Прибыв в слободу, собрал дворовых и охрану возле Распятской церкви и самолично сообщил, что с сего мига он – не царь всея Руси, а простой малый князь. А царь сидит в Кремле, его величество Семион Бекбулатович, его почитать, государём величать и всяческие почести оказывать, а перед ним, Иваном, и шапок ломать в холод не надо:
– Ещё занеможете, чего доброго, а мне о вас печься потом, лекарствием поить! Обойдусь без ваших вшивых голов! Я ведь простой княжонок, Иванец Васильев Московский… Кто меня царём назовёт – батогами одарю! Вы свою работу исправно делайте, а я свою буду трудить…
Онемевший люд повалился ниц, не смея поднять глаз. Был слышен перешёп:
– Как не царь? А кто? Княжонок? Шапок не ломать? Какой Бекбулат? Что за напасть, Господи? Работу? Где ж видано, чтоб царь работал?
Переждал и добавил для ясности:
– А ежели прознаю, что царя Семиона татарской собакой, басурманом или ещё каким бранным словом шельмуете – языки враз поотрубаю и псам выкину! И лишнего люда чтоб в крепости не валандалось! Поймаю какого прожигу без дела или праздную шлынду – запорю!
Это всем было понятно. Людишки стали расползаться – кто на коленях задом пятясь, кто и ползком. А самые умные уже вполголоса объясняли, что обижен-де царь на московских бояр, на важных шишей, тиунов, воевод и всяких блудоумов – он их после измен и великого пожара простил, а те опять шебуршиться зачали. Вот он и ушёл от них сюда, в родное гнездовище, где ещё дитём бегал, старики это помнят… Отогреть и обогреть его надобно, а то зело холодно там, на Москве: в Кремле, бают, велики домины строены, где залы огромны, окна стрельчаты и цветны, тысячи свечей горят, а по углам бардадымы усаты и брадаты в два аршина ростом понапоставлены для порядка и услуг.
Шёпот не проходил.
Кряхтя, опираясь о посох, со стоном встал с колен и, в ночной рубахе, босой, приник к двери, без звука приоткрыв её на узкую щель (с малолетства умел, сильно сжав дверь или оконную раму, приказать им не скрипеть – и они повиновались, давая быть подслуху и подсмотру).

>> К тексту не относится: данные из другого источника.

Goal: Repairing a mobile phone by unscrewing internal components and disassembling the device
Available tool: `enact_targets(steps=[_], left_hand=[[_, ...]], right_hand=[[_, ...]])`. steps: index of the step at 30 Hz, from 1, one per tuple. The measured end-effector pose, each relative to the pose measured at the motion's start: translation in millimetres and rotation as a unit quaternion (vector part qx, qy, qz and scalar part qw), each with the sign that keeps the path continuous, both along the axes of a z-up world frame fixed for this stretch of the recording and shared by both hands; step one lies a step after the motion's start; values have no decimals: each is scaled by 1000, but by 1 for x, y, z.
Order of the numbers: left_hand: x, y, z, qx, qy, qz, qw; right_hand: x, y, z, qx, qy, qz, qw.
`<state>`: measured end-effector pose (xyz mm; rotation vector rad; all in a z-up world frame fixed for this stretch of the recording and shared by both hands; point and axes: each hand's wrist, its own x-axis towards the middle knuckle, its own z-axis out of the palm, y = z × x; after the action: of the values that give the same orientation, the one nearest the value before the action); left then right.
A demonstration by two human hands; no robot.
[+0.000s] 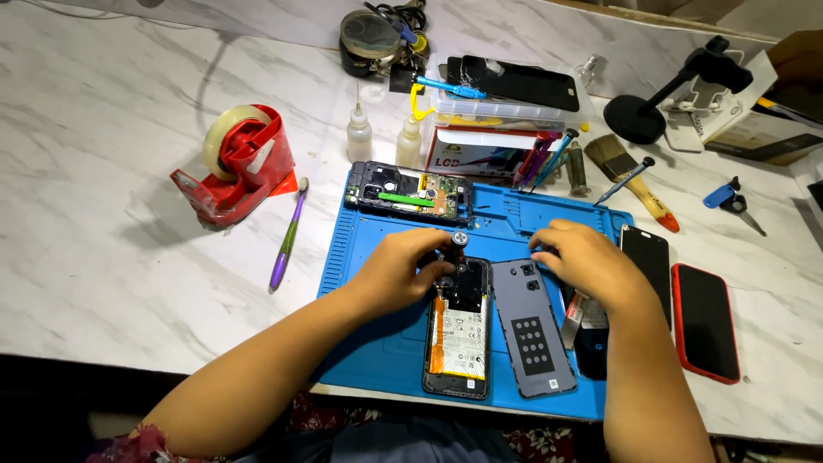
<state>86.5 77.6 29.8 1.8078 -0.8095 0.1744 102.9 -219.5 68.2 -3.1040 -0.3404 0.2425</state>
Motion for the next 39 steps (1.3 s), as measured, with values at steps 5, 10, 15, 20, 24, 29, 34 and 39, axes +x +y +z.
enact_targets(steps=[5, 10, 15, 20, 24, 29, 34, 39], left_hand=[[-1, -2, -2, 18, -32, 18, 999], [0, -4, -10, -5, -51, 58, 997], [-2, -8, -6, -11, -61, 65, 996], [1, -12, -20, 0, -75, 81, 994], [3, -14, -31, 12, -37, 83, 996], [10, -7, -29, -13, -15, 57, 998], [11, 14, -5, -16, 73, -79, 994], [16, 3, -25, -38, 68, -83, 994]], right_hand=[[-6, 18, 4, 43, 15, 25, 999], [-8, 19, 13, 17, 65, -6, 998], [-8, 18, -2, 81, -54, 85, 992], [-25, 65, -17, 424, -149, 249, 858], [-36, 93, -35, 439, -288, 261, 810], [-35, 94, -47, 456, -338, 225, 792], [-35, 95, -25, 493, -298, 239, 781], [-37, 90, -19, 456, -304, 257, 796]])
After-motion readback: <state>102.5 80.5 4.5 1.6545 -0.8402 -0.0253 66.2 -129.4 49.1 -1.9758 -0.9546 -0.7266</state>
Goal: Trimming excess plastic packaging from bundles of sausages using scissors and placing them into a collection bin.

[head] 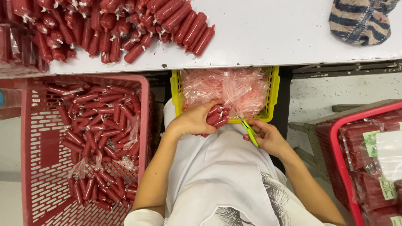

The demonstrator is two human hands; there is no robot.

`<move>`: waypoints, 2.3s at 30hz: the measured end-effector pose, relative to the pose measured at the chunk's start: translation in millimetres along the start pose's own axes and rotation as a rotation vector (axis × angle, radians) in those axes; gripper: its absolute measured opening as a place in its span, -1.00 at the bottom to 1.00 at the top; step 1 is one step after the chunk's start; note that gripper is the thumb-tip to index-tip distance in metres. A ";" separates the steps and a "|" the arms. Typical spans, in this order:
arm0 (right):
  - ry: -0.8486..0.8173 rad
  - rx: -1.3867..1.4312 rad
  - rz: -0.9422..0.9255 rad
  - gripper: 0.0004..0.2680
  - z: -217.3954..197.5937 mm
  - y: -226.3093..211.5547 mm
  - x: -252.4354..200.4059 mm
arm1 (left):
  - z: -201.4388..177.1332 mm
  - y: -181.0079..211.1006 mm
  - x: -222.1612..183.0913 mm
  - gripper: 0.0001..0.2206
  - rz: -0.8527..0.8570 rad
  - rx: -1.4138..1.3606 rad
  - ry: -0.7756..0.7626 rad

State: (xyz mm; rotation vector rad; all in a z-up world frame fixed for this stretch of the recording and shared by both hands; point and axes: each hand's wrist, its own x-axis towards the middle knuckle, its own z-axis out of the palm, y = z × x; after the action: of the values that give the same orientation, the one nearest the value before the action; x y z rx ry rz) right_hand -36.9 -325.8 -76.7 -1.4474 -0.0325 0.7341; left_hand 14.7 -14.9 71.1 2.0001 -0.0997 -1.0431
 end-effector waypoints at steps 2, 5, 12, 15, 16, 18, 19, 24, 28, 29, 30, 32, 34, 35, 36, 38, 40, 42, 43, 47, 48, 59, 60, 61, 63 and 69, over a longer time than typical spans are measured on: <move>-0.002 0.012 0.014 -0.61 0.1 -4.3 -4.4 | 1.5 -5.8 2.8 -0.17 -0.006 -0.007 0.001; -0.012 0.020 0.035 -0.60 5.1 -18.7 -9.8 | 0.8 -4.1 1.1 -0.18 -0.008 -0.018 -0.002; -0.060 -0.050 0.002 -0.57 -6.4 11.2 -2.9 | -1.6 -6.3 0.9 -0.19 -0.003 0.017 -0.011; -0.046 -0.072 0.005 -0.57 2.4 -10.0 -4.5 | -2.2 -4.7 0.8 -0.19 0.009 0.015 -0.013; -0.046 -0.072 0.005 -0.57 1.5 -11.2 -5.1 | -2.0 -7.3 1.3 -0.19 0.009 0.015 -0.013; -0.043 -0.078 -0.001 -0.62 -0.1 -13.7 -5.1 | -2.1 -12.8 2.5 -0.17 0.030 0.026 -0.004; -0.044 -0.077 -0.001 -0.62 -1.1 -11.9 -5.8 | -3.0 -10.2 0.7 -0.17 0.029 0.026 -0.004; -0.056 -0.066 -0.014 -0.57 -3.4 -5.4 -2.8 | -4.3 3.1 -11.8 -0.07 0.164 -0.099 -0.041; -0.056 -0.009 -0.027 -0.54 -1.4 9.6 2.0 | 6.9 -17.7 10.2 -0.12 0.215 -0.075 -0.073; -0.057 -0.008 -0.036 -0.56 0.5 6.3 3.4 | 7.6 -17.7 11.3 -0.13 0.221 -0.054 -0.078; -0.059 -0.008 -0.046 -0.58 2.4 3.0 4.9 | 8.2 -17.7 12.3 -0.14 0.227 -0.032 -0.082; -0.067 0.033 -0.029 -0.58 1.7 -0.5 2.0 | 5.4 -19.1 13.2 -0.16 0.256 -0.051 -0.072; -0.080 0.074 -0.010 -0.58 -0.4 -0.9 -0.4 | 5.5 -25.8 12.3 -0.18 0.283 -0.072 -0.058; -0.078 0.103 -0.007 -0.58 -2.8 -0.2 -1.0 | 6.4 -31.0 11.8 -0.19 0.301 -0.112 -0.057; -0.076 0.131 -0.004 -0.57 -4.9 0.1 -1.7 | 7.0 -36.1 10.9 -0.20 0.320 -0.152 -0.056; -0.063 0.122 -0.013 -0.56 -6.7 13.1 -10.0 | 10.6 -55.0 21.8 -0.19 0.370 -0.264 0.005; -0.061 0.096 -0.061 -0.55 -9.9 20.1 -0.7 | 16.1 -58.2 32.3 -0.18 0.448 -0.351 0.090; 0.072 -0.026 -0.080 -0.51 -6.9 29.1 8.8 | 37.9 -52.7 34.9 -0.41 0.419 -1.383 0.401; 0.045 -0.046 -0.099 -0.51 -3.7 17.2 8.6 | 36.6 -46.9 45.9 -0.41 0.449 -1.385 0.428; 0.119 -0.443 -0.207 -0.60 16.3 -26.3 14.7 | 22.5 -14.1 62.8 -0.55 0.530 -1.990 0.505; 0.189 -0.597 -0.268 -0.60 22.4 -35.4 15.2 | 19.9 -3.1 61.1 -0.55 0.475 -2.113 0.453; 0.214 -0.462 -0.423 -0.59 52.2 -44.7 24.6 | 32.1 37.5 66.2 -0.64 0.450 -2.166 0.764; 0.199 -0.260 -0.354 -0.59 53.8 -41.5 26.5 | 34.1 37.3 67.2 -0.62 0.458 -2.146 0.748; 0.198 -0.260 -0.350 -0.59 59.3 -52.3 23.7 | 34.9 36.4 67.8 -0.62 0.454 -2.148 0.750; -0.024 0.304 -0.192 -0.69 69.7 -73.7 18.0 | 37.0 34.8 69.7 -0.56 0.464 -2.106 0.725; -0.140 0.580 -0.131 -0.67 34.6 -17.4 23.6 | 30.8 38.5 74.2 -0.50 0.420 -2.079 0.829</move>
State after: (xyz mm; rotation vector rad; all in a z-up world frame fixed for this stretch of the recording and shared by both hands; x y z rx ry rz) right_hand -26.2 -283.3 -65.0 -0.8327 -0.0197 0.6659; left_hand 52.4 -90.5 42.9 0.2300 0.6904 0.2630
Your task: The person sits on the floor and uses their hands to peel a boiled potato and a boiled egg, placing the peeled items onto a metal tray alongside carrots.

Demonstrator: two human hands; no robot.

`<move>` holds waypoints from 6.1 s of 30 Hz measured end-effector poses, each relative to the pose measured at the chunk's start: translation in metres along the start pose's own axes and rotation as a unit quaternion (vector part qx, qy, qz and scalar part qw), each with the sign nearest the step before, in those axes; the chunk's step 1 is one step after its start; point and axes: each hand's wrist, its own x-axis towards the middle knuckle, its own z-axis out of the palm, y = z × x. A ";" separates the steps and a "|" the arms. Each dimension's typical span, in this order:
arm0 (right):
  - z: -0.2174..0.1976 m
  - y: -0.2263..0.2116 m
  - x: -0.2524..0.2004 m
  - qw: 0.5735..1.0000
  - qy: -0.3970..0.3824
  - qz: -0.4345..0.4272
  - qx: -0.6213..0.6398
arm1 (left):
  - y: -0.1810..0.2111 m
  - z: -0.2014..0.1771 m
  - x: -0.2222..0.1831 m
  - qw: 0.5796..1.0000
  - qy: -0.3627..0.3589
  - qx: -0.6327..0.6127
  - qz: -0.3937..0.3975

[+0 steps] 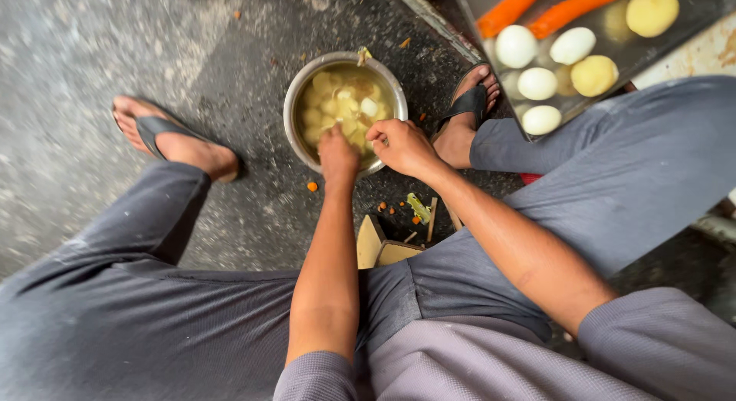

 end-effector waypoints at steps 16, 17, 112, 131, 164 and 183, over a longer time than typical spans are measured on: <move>0.040 0.052 0.038 0.975 -0.071 -0.111 -0.181 | 0.016 -0.024 0.007 0.975 0.169 -0.137 -0.038; 0.051 0.055 0.040 0.967 -0.103 -0.118 -0.199 | 0.013 -0.026 0.004 0.977 0.167 -0.124 -0.040; 0.065 0.052 0.089 0.993 0.074 -0.057 -0.069 | -0.005 -0.037 0.001 0.909 0.238 -0.298 -0.167; -0.023 -0.032 0.017 0.963 -0.040 -0.131 0.231 | 0.043 -0.114 -0.041 0.811 -0.114 -0.572 -0.035; -0.030 -0.048 0.002 0.916 -0.018 -0.156 0.370 | 0.066 -0.146 -0.065 0.754 -0.141 -0.641 0.009; -0.032 -0.068 -0.003 0.921 0.072 -0.214 0.316 | 0.079 -0.172 -0.074 0.816 -0.089 -0.567 -0.073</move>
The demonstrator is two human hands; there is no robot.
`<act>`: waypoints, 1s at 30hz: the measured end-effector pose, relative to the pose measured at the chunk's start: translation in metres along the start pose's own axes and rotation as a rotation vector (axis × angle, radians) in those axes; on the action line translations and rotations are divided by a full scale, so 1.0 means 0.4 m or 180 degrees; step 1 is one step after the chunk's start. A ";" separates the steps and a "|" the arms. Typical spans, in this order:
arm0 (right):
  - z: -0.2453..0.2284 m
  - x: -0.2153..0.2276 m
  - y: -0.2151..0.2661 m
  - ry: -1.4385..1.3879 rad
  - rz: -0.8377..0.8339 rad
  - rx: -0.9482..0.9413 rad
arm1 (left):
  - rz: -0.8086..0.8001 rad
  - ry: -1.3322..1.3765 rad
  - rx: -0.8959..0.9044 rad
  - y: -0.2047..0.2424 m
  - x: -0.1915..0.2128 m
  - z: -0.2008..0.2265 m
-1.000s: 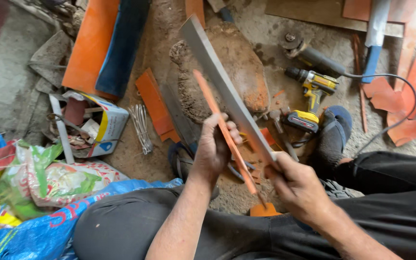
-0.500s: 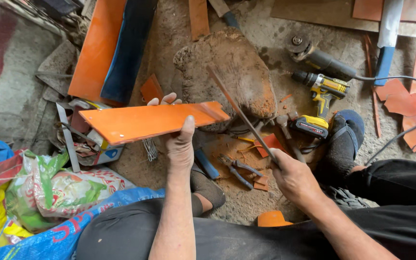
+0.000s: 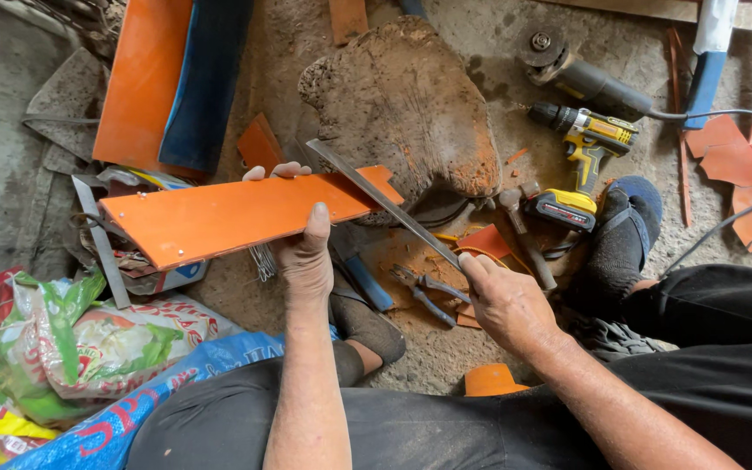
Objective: The person assembles two orange plastic pieces using a yellow rope, then uses an angle grinder to smooth the edges of the assembled piece and a separate smaller orange piece.
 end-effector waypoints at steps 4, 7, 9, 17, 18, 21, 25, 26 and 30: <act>-0.003 0.000 -0.003 0.0010 -0.0060 -0.0072 | -0.0098 -0.0045 -0.0018 0.005 -0.006 0.011; -0.008 0.000 -0.005 0.0000 -0.0011 -0.0046 | -0.0071 0.0016 0.0055 -0.002 -0.010 0.009; -0.011 -0.001 -0.005 -0.0025 0.0022 0.0004 | -0.0073 -0.0041 0.0057 0.001 -0.010 0.010; -0.017 0.000 -0.007 -0.0007 -0.0006 -0.0018 | -0.0105 -0.0078 0.0059 0.010 -0.021 0.011; -0.019 -0.002 -0.007 0.0010 -0.0008 0.0012 | -0.0090 0.0002 0.0120 0.010 -0.018 0.008; -0.008 -0.011 -0.011 0.0216 -0.0231 -0.0257 | -0.0180 -0.0287 0.0016 0.008 -0.023 0.018; -0.023 0.006 -0.007 0.0081 0.0064 0.0035 | -0.0151 -0.0242 -0.0115 0.010 -0.032 0.022; -0.023 0.003 0.000 0.0098 0.0030 0.0038 | -0.0102 -0.0239 -0.0025 0.018 -0.026 0.018; -0.019 0.000 -0.010 0.0152 -0.0079 -0.0004 | -0.0164 -0.0367 -0.0077 0.013 -0.032 0.024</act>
Point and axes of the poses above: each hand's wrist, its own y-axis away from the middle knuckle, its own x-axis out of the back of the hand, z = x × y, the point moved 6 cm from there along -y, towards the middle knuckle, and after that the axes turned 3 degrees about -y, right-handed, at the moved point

Так и есть: слуги – Прошка и его шурин, Ониська, знающий красивопись, закусывают калачами и сплётки про него накручивают. Ониська, новый человек в покоях, слушал, а Прошка разорялся почём зря – да ещё о чём, негодник? О царских болячках! О том, что каждую ночь царь парит ноги в окропе, где растворены горчица, мята, лимон и какая-то алоя, а эта алоя растёт в особой кадке на Сытном дворе и была подарена Салтанкул-мурзой, пока тот, собака, к крымчакам не перекинулся, хотя опосля и был выкран, привезён в Москву и посажен на кол.